La feuille d'automne emportée par le vent, en rondes monotones, tombe en tourbillonnant. Mais ce n'est pas le sujet de la chanson. Si elle est à l'envers, c'est juste une question de point de vue. Bien qu'il y soit question de l'oiseau dans les airs, celui-ci ne se distingue ni par son plumage, ni par son ramage. La faune et la flore ne sont là qu'à titre de décor pour une situation très classique où toutes les précautions de langage ne trompent personne. Et si la scène initiale bénéficie de la confidentialité de l'ombrage, la conclusion est claire comme le jour.
Pour écouter la chanson et lire la suite :
La présence de meuniers ou meunières dans les chansons traditionnelle est la garantie d'une aventure plaisante, badine, voire grivoise. La profession donne pratiquement toujours prétexte à des sujets assez lestes. Pour vous en convaincre, que ceux et celles qui prennent « meunier tu dors » pour une chanson enfantine se reportent à la chanson n°42 de février 2014. Le double sens est, au moins, de rigueur. Cette chanson ne déroge pas à la règle.
Aller voir la feuille à l'envers est une expression imagée, en usage aux 18è et 19è siècles pour désigner la façon d'aller faire l'amour dans la nature ; plus exactement à l'abri des bois. Elle n'est plus guère utilisée de nos jours où l'acte sexuel a sans doute moins recours à la poésie.
Cette chanson est assez répandue dans le répertoire francophone. La version originale de celle-ci peut être entendue sur notre double CD « anthologie du patrimoine oral de Loire-Atlantique » (1). Ici, l'interprétation est fidèle à l'enregistrement de Lucien Giquel. La fin de plusieurs couplets diffère ainsi de l'habitude prise dans la plupart des versions de cette chanson de compléter le dernier vers lors de la reprise, sur le modèle :
et le tour de la feu-euille
et le tour de la feuille à l'envers
Certaines de ces situations ne s'arrêtent pas à la naissance de l'oiseau pris dans les bois et jugent bon d'ajouter une morale :
Voilà voila le sort des amoureux
Qui vont se mettre à l'ombre
Voilà ce que c'est d'aller dans les bois
On y va deux et l'on n'en revient trois.
Quelques autres, plus rares, abandonnent carrément le second degré pour exprimer de façon beaucoup plus explicite :
Comment ferai-je pour te quitter, mon aimable meunière ?

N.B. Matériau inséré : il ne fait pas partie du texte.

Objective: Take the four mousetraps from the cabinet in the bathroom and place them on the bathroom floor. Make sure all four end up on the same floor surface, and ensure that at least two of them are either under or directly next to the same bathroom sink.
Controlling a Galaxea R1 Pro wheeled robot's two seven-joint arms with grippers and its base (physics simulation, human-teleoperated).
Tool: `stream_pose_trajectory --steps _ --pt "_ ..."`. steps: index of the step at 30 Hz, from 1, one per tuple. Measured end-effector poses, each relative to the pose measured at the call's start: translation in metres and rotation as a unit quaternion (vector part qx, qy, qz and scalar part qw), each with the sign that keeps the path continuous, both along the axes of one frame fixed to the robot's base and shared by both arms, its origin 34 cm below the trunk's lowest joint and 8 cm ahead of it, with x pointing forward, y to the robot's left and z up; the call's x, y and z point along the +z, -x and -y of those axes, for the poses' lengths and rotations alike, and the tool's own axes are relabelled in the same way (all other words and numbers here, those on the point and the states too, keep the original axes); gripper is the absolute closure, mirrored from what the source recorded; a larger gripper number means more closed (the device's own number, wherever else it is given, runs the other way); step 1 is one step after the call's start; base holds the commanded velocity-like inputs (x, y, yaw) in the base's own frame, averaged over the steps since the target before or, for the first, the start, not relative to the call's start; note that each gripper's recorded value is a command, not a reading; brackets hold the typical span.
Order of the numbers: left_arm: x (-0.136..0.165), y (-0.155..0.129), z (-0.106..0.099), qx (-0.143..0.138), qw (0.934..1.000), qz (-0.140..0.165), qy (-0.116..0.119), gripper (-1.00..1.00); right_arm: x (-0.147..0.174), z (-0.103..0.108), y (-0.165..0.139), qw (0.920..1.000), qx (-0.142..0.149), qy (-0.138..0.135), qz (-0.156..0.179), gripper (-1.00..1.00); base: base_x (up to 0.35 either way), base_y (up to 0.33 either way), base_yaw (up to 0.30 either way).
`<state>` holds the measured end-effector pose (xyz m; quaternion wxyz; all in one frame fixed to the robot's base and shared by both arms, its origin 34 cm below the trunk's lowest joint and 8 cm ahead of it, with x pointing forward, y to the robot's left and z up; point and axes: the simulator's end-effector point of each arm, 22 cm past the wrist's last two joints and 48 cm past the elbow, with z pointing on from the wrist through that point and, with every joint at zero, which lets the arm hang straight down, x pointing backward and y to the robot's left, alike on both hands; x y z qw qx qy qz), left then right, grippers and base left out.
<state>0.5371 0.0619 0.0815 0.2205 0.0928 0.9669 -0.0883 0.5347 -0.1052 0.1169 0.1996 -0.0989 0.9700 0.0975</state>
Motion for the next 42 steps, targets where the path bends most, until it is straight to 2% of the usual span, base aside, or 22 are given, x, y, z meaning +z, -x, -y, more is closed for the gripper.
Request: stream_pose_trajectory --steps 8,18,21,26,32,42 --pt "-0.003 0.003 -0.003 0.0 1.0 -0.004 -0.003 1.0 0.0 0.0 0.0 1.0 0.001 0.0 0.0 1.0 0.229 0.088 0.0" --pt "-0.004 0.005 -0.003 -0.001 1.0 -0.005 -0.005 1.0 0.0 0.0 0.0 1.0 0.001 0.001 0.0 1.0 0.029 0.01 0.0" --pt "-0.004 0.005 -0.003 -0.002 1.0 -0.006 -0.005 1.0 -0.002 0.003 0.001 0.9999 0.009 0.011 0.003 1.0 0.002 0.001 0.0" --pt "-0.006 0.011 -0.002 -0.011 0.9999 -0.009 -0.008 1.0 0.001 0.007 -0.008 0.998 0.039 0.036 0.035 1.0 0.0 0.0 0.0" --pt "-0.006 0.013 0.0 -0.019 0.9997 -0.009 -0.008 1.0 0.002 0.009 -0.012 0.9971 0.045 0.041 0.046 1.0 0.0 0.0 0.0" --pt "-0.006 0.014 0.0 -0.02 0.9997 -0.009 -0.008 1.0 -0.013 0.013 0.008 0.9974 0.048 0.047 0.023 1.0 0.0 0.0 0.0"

Tes noirs cheveux, tes blancs tétons, surpassent la nature;
Jamais je n'ai vu un corps si bien fait,
Je crois que c'est l'amour qui l'a fait.(2)
Mais dans l'ensemble, celles que nous connaissons, en Loire-Atlantique ou ailleurs conservent ce langage à double sens qui fait tout leur charme.
notes
1 – CD 2, chanson n°9 - anthologie du patrimoine oral de Loire-Atlantique (Dastum 44 – 2012) – cf rubrique nos éditions
2 – traduction d'une version en occitan, d'où un certain éloignement par rapport à la mélodie !

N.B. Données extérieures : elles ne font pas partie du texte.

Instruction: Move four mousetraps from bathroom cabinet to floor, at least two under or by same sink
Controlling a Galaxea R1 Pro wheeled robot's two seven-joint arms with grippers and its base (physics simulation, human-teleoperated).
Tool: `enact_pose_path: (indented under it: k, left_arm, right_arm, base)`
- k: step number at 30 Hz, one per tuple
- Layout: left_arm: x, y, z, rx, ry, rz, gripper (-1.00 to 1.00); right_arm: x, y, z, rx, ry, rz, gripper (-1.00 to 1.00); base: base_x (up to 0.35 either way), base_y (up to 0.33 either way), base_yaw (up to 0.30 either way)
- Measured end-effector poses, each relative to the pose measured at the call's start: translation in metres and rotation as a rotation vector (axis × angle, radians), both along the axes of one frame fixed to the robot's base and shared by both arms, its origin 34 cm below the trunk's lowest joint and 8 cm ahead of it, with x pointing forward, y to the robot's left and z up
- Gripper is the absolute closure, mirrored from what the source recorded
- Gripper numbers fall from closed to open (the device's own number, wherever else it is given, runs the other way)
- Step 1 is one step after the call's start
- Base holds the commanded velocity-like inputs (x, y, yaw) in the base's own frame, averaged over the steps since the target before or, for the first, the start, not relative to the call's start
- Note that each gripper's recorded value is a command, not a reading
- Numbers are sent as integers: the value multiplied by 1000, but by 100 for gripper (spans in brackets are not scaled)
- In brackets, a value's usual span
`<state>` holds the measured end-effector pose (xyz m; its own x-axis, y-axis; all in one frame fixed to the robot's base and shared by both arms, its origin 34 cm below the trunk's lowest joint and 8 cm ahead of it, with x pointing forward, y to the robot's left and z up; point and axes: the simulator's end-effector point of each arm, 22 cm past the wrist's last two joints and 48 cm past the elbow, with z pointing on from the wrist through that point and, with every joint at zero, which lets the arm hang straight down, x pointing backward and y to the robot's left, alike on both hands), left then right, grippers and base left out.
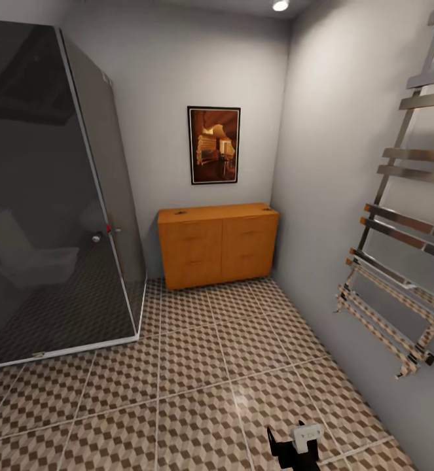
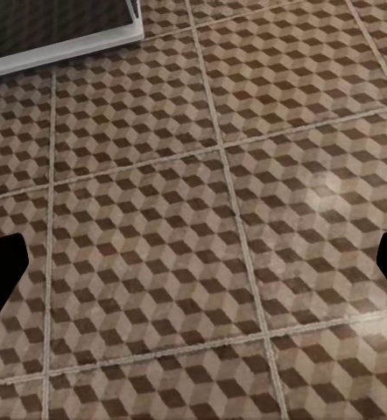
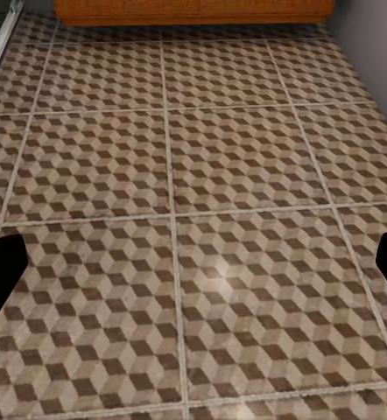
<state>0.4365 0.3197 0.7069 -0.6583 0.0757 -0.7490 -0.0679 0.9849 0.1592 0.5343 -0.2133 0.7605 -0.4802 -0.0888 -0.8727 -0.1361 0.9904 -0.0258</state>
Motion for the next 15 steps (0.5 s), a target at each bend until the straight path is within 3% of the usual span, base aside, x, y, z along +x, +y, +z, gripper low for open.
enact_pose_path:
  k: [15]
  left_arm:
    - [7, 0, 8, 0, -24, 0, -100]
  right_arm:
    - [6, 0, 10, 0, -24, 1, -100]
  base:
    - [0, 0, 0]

interprète : Janick Peniguel
source : Lucien Gicquel, enregistré à Saint-Vincent-des-Landes, en février 1988, par Patrick Bardoul, Robert Bouthillier et Lydie Pécot
catalogue P. Coirault : la feuille à l'envers (n° 2210 - larcins)
C'est en passant près d'un joli moulin, je vis une meunière (bis)

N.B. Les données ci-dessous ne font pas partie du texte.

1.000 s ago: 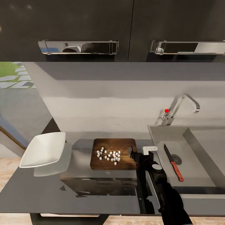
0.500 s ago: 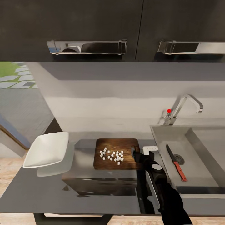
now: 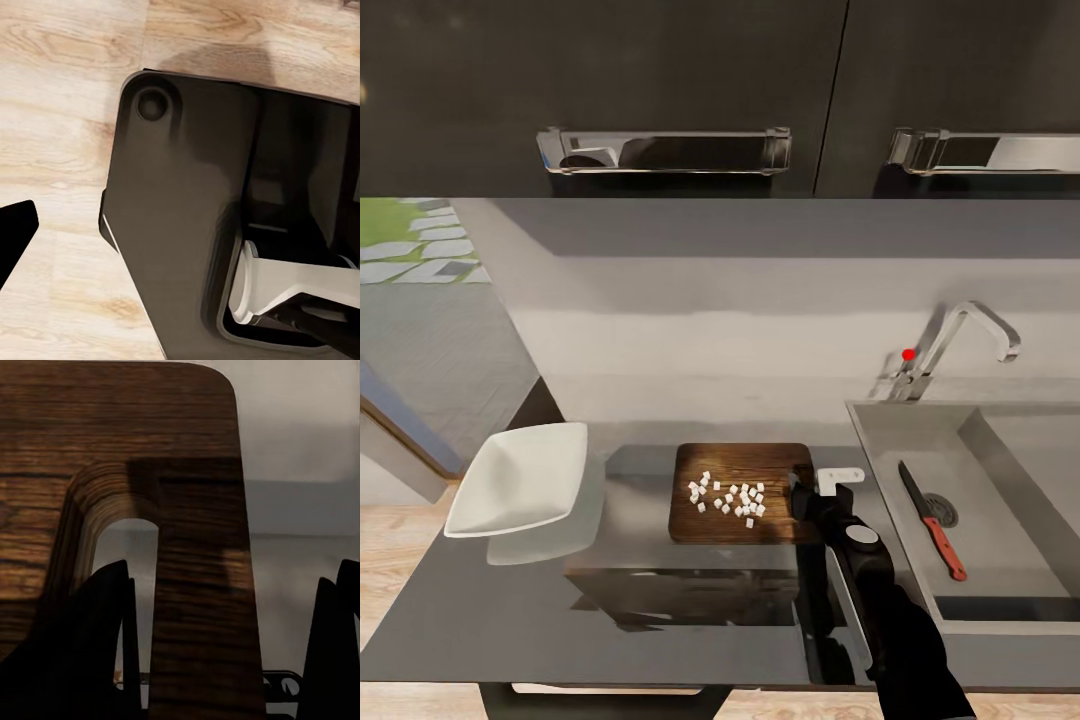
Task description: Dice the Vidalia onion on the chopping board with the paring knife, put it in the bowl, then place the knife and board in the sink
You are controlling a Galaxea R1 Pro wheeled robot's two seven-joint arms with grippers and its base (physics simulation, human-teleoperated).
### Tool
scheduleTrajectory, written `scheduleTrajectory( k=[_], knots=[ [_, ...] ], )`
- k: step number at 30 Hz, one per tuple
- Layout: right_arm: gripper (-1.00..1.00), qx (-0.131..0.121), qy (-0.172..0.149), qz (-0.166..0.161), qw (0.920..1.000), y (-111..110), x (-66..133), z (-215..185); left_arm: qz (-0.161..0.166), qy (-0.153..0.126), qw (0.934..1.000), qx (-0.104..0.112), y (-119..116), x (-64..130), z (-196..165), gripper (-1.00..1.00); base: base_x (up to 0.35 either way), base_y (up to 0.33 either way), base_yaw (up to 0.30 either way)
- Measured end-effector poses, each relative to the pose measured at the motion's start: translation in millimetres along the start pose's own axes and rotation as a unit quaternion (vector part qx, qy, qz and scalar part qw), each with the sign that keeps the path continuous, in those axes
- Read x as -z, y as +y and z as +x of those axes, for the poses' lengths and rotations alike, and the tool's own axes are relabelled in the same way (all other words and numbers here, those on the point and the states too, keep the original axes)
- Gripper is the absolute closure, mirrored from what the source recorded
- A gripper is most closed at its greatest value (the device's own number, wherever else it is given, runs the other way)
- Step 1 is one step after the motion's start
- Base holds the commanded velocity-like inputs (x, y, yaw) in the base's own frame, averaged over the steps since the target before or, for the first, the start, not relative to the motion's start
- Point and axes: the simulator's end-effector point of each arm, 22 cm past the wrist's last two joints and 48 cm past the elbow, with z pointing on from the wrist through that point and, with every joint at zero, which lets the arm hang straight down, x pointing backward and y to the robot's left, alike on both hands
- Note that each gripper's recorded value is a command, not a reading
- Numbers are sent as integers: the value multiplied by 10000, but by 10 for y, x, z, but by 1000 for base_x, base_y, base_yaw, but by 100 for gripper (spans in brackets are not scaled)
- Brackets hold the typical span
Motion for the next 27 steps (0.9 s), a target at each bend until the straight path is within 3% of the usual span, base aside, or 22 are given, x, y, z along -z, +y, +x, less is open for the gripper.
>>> scheduleTrajectory(
  k=[10, 11, 27],
  knots=[
    [-100, 3, -1, 0, 10000, 0, 0, 0, 1, 1, 10000, 4, -2, 0, 1, -100, 0, 0, 0],
    [100, 5, -2, -4, 10000, 3, 0, 0, 1, 1, 10000, 4, -2, 0, 1, -100, 0, 0, 0],
    [100, 7, -9, 3, 10000, -3, -2, -1, 1, 0, 10000, 5, -2, 0, 1, -100, 0, 0, 0]
  ],
)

Et puis, je lui dis : la belle en passant
Voudrais-tu bien m'attendre - un instant
Non, non, monsieur, filez votre chemin, je ne veux rien attendre (bis)
Car tous les garçons ne sont qu'des trompeurs
Qui n’cherchent qu’à prendre - les cœurs
Pourtant la belle, si vous vouliez m'attendre, j'vous emmèn'rais dans l'ombre (bis)
Et j'vous ferais voir l'oiseau dans les airs
Et l'tour de la feuille - à l'envers
Et moi, curieuse qui voulait savoir : emmenez-moi dans l'ombre (bis)
Et faites-moi voir l'oiseau dans les airs
Et l'tour de la feuille - à l'envers
Mais quand la belle, elle a vu cet oiseau, elle se mit à rire (bis)
Oh, prêtez-le-moi, monsieur, je vous prie
Que je le mette en cage - aujourd'hui
Au bout d'sept mois, quatre semaines et trente jours, l'oiseau fit son ravage (bis)
La cage s'ouvrit et l'oiseau sortit
Grand dieu quelle souffrance - aujourd'hui.